Die, die lediglich feuchten Boden brauchen, kann ich leider aber komplett erstmal von der Liste streichen. Aber währenddessen kann ich sowieso schonmal sortieren. 

mit ganz großem Dank,

Juleli

Edit: Puh! Doch nicht mehr sortieren und übersetzen! Dankeschön!


----------



## axel (12. Mai 2008)

*AW: Pflanzentip?*

Hallo Juleli !

Wär Klasse wenn Du Deine Erkennisse weiterhin zum Besten gibts .
Ich suche auch Pflanzen für den Wassertiefenbereich wie Du !
Werd heut Abend fleißig mitsuchen . 
aponogenton distachyos  und pontederia lanceolata  sollen Wasserpflanzen sein die noch im Herbst blühen und in einer Tiefe von 40 cm stehen hat mir netterweise Werner verraten  



Lg  

axel


----------



## Juleli (12. Mai 2008)

*AW: Pflanzentip?*

Hallo Axel,

ich habe mal etwas weiter geschaut, habe aber __ Rohrkolben und __ Binsen herausgenommen. Die wollte ich nämlich nicht in den Teich pflanzen.
Ansonsten habe ich das hier mal zusammengefasst, was bei mir in Frage käme.


----------



## Plätscher (12. Mai 2008)

*AW: Pflanzentip?*



> Juleli schrieb: __ Pampasgras neben dem Teich eingegraben



Hoffentlich hast du auch in richtung Teich, eine Pflanzensperre eingebaut.
Wenn nicht hohle es nach, du bist damit glücklicher.

Gruß
Jürgen


Ich hasse meine Tastatur, brauch unbedingt eine neue.


----------



## geecebird (13. Mai 2008)

*AW: Pflanzentip?*

Werner, ich habe mich dusselig gesucht ;o)
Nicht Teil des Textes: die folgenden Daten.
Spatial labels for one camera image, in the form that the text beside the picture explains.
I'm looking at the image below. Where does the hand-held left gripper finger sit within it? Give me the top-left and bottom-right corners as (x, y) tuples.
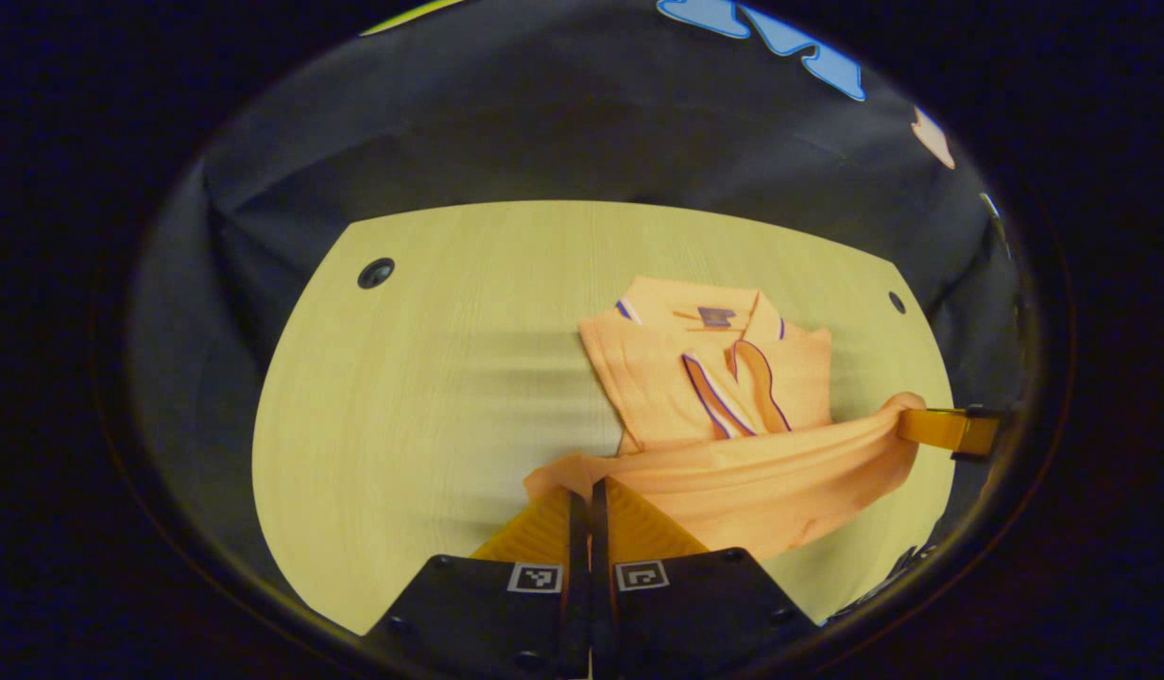
(360, 489), (591, 680)
(590, 477), (819, 679)

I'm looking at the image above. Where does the orange T-shirt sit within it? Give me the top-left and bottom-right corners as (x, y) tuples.
(523, 274), (928, 563)

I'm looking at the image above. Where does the black backdrop cloth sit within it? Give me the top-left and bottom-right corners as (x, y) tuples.
(133, 0), (1036, 530)

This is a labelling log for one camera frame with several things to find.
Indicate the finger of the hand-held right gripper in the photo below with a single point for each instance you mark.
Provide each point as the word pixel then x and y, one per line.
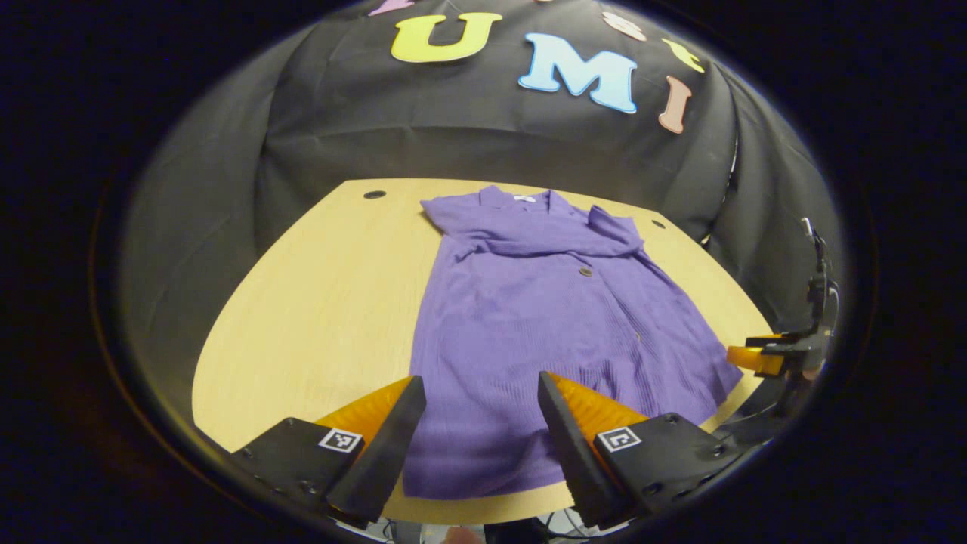
pixel 774 340
pixel 755 360

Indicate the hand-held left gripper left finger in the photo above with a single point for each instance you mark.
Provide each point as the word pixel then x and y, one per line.
pixel 385 453

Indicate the purple knit shirt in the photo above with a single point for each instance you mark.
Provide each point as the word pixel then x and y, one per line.
pixel 529 340

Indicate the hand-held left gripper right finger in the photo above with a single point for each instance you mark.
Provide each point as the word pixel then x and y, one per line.
pixel 578 461

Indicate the black backdrop cloth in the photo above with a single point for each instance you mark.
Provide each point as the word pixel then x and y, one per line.
pixel 340 128

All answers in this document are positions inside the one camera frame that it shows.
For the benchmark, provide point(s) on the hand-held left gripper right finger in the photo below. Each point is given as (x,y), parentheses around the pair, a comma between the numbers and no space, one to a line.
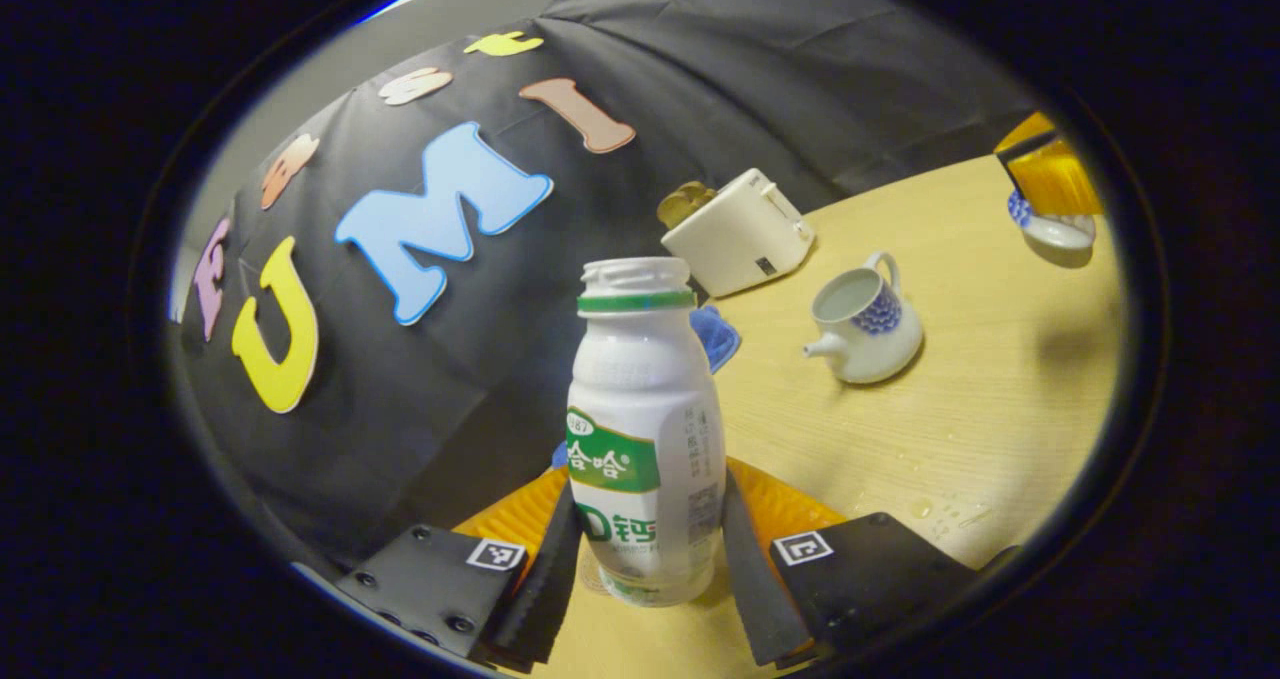
(750,589)

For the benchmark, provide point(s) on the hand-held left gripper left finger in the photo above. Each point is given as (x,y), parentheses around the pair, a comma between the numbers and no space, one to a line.
(545,599)

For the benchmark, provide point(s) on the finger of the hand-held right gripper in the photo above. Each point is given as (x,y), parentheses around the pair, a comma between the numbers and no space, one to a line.
(1025,134)
(1060,174)

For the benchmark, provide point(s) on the white green water bottle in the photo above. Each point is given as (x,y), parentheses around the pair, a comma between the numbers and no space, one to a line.
(640,399)

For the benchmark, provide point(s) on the white blue-patterned teacup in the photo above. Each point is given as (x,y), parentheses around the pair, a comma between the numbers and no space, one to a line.
(870,354)

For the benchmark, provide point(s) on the black backdrop cloth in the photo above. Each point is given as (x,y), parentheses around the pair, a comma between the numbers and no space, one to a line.
(450,409)

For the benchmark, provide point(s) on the blue towel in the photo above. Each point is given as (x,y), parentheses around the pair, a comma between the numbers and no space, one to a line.
(715,339)

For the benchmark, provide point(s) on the white toaster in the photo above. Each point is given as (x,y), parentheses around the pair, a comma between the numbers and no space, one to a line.
(740,244)

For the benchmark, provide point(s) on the brown toast slice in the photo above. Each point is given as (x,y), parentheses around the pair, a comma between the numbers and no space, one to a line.
(700,194)
(675,209)
Hier der direkte Link zur interaktiven Pflanzenliste von Werner:
http://www.nymphaion.de/downloads/Interaktive Teichpflanzenliste.xls

Danke schön für den Service, die Liste ist echt klasse!!!


----------



## axel (13. Mai 2008)

*AW: Pflanzentip?*

Hallo Juleli

Danke für Deine Zusammenstellung  


Lg 

axel


----------



## geecebird (13. Mai 2008)

*AW: Pflanzentip?*



			
				Dodi schrieb:
			
		

> Moin zusammen!
> 
> Mal als kleine Anregung:
> Wäre es evtl. sinnvoll, die Pflanzen-Liste von Werner mit in die Fachbeiträge oder ins Lexikon mit aufzunehmen als Pflanzen-Liste der Starkzehrer - evtl. noch mit deutschen Namen ergänzt?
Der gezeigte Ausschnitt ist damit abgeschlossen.